● **Problem statement**: Look for the string "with" in the listing below, then copy every line that has it.

* * *

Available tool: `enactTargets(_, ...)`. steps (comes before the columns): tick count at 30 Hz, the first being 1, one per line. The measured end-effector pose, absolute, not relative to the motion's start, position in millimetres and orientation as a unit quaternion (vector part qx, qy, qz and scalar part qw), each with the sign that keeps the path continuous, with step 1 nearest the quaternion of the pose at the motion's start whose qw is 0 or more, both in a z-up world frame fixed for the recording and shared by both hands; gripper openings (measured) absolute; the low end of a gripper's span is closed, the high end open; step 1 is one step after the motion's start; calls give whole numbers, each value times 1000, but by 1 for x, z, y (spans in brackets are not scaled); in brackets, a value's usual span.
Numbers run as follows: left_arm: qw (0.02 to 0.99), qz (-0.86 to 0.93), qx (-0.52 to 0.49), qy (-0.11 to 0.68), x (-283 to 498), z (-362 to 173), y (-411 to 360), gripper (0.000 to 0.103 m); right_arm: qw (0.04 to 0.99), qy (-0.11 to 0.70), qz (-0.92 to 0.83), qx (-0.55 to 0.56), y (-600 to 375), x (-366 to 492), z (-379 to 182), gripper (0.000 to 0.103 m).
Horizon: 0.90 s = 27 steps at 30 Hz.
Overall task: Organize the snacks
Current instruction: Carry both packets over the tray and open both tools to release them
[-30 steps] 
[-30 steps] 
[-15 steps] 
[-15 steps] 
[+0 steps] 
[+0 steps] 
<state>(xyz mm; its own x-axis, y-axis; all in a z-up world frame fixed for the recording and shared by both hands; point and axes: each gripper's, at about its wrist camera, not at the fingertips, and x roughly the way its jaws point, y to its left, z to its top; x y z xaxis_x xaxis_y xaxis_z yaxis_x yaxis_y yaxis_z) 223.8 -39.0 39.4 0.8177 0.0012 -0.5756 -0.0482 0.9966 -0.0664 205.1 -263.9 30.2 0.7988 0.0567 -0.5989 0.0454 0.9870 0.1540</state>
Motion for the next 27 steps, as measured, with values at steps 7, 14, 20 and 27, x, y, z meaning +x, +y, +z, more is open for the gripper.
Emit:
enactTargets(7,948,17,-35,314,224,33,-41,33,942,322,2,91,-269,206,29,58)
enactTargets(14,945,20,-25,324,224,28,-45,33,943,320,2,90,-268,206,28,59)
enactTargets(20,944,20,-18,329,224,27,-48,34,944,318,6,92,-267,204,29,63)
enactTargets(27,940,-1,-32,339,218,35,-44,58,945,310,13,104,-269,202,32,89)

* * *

● **Task response**:
Available tool: `enactTargets(_, ...)`. steps (comes before the columns): tick count at 30 Hz, the first being 1, one per line. The measured end-effector pose, absolute, not relative to the motion's start, position in millimetres and orientation as a unit quaternion (vector part qx, qy, qz and scalar part qw), each with the sign that keeps the path continuous, with step 1 nearest the quaternion of the pose at the motion's start whose qw is 0 or more, both in a z-up world frame fixed for the recording and shared by both hands; gripper openings (measured) absolute; the low end of a gripper's span is closed, the high end open; step 1 is one step after the motion's start; calls give whole numbers, each value times 1000, but by 1 for x, z, y (spans in brackets are not scaled); in brackets, a value's usual span.
Motion for the next 27 steps, as measured, with values at steps 7, 14, 20 and 27, x, y, z meaning +x, +y, +z, more is open for the gripper.

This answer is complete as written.